Step 5 : You can find train.spacy in your working directory as a result finally.

Thanks

import spacy
from spacy.tokens import DocBin
from tqdm import tqdm
import logging
import json

#filtter data to convert in spacy format
def fillterDoccanoData(doccano_JSONL_FilePath):
    try:
        training_data = []
        lines=[]
        with open(doccano_JSONL_FilePath, 'r') as f:
            lines = f.readlines()

        for line in lines:
            data = json.loads(line)
            text = data['data']
            entities = data['label']
            if len(entities)>0:
                training_data.append((text, {"entities" : entities}))
        return training_data
    except Exception as e:
        logging.exception("Unable to process " + doccano_JSONL_FilePath + "\n" + "error = " + str(e))
        return None

#read Doccano Annotation file .jsonl
TRAIN_DATA=fillterDoccanoData("./root.jsonl") #root.jsonl is annotation file name file name 

nlp = spacy.blank("en") # load a new spacy model
db = DocBin() # create a DocBin object
for text, annot in tqdm(TRAIN_DATA): # data in previous format
    doc = nlp.make_doc(text) # create doc object from text
    ents = []
    for start, end, label in annot["entities"]: # add character indexes
        span = doc.char_span(start, end, label=label, alignment_mode="contract")
        if span is None:
            print("Skipping entity")
        else:
            ents.append(span)
    try:
        doc.ents = ents # label the text with the ents
        db.add(doc)
    except:
        print(text, annot)
db.to_disk("./train.spacy") # save the docbin object
1
On

I had a similar task recently, here is how I did it:

import spacy
nlp = spacy.load('en_core_news_sm')

def text_to_doccano(text):
    """
    :text (str): source text
    Returns (list (dict)): deccano format json
    """
    djson = list()
    doc = nlp(text)
    for sent in doc.sents:
        labels = list()
        for e in sent.ents:
            labels.append([e.start_char, e.end_char, e.label_])
        djson.append({'text': sent.text, "labels": labels})
    return djson

Based on your example ...

text = "Test text that should be annotated for Michael Schumacher."
djson = text_to_doccano(text)
print(djson)

... would print out:

[{'text': 'Test text that should be annotated for Michael Schumacher.', 'labels': [[39, 57, 'PERSON']]}]
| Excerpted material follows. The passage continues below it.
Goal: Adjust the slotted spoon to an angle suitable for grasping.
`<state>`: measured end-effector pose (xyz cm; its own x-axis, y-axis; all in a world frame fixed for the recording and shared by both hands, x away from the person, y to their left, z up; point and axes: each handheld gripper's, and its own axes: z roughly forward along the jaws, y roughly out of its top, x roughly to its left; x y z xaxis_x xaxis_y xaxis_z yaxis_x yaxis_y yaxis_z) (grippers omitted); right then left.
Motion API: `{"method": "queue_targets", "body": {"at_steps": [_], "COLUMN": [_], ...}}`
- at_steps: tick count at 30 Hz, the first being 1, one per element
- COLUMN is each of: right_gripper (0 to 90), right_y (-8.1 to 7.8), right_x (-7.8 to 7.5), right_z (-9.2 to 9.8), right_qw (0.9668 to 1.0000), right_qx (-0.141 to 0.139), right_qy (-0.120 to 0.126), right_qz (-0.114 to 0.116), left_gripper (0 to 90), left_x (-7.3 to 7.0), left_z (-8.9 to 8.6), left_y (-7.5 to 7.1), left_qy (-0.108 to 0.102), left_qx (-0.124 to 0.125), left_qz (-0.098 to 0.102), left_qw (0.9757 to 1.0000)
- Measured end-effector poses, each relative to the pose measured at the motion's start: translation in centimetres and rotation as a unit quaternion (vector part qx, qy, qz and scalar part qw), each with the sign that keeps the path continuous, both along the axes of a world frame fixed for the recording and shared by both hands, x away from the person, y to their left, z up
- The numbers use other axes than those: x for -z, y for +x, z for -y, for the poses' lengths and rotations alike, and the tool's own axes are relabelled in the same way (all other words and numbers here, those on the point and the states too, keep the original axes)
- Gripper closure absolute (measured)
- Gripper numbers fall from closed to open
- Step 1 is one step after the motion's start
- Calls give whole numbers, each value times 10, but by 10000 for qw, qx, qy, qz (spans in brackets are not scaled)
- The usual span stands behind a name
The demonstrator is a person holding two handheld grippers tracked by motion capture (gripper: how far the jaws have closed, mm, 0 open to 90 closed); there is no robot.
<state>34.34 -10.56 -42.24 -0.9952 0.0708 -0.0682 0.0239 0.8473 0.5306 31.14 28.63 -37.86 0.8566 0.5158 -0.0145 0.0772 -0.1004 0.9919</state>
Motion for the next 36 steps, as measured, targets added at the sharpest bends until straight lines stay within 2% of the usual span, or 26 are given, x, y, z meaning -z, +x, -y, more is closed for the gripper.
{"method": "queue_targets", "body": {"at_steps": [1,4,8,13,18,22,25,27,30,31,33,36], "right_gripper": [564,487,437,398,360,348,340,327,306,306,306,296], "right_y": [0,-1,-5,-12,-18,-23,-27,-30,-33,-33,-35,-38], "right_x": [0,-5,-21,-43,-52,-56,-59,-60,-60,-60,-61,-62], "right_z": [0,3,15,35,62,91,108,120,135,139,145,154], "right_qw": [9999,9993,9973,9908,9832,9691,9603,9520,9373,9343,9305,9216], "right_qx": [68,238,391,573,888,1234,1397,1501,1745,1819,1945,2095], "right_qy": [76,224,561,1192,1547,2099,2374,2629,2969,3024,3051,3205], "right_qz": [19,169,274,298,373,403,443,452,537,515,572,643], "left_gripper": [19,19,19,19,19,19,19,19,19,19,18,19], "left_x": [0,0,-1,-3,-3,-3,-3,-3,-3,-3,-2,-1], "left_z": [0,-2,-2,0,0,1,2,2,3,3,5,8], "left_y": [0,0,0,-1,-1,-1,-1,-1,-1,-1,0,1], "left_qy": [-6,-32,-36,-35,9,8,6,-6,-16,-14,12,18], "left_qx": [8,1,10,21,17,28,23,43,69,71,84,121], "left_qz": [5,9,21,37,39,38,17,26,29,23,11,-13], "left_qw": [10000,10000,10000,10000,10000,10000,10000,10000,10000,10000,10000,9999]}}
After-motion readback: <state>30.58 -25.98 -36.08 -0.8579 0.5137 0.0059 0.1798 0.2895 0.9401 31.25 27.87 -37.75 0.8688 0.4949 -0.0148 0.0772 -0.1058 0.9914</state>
On a related note, when you save the results to a file the standard json.dump approach for saving JSONs won't work as it would write it as a list of entries separated with commas. AFAIK, doccano expects one entry per line and without a trailing comma. In resolving this, the following snippet works like charm:

import json

open(filepath, 'w').write("\n".join([json.dumps(e) for e in djson]))

/Cheers

0
On

Spacy doesn't support this exact format out-of-the-box, but you should be able to write a custom function fairly easily. Take a look at spacy.gold.docs_to_json(), which shows a similar conversion to JSON.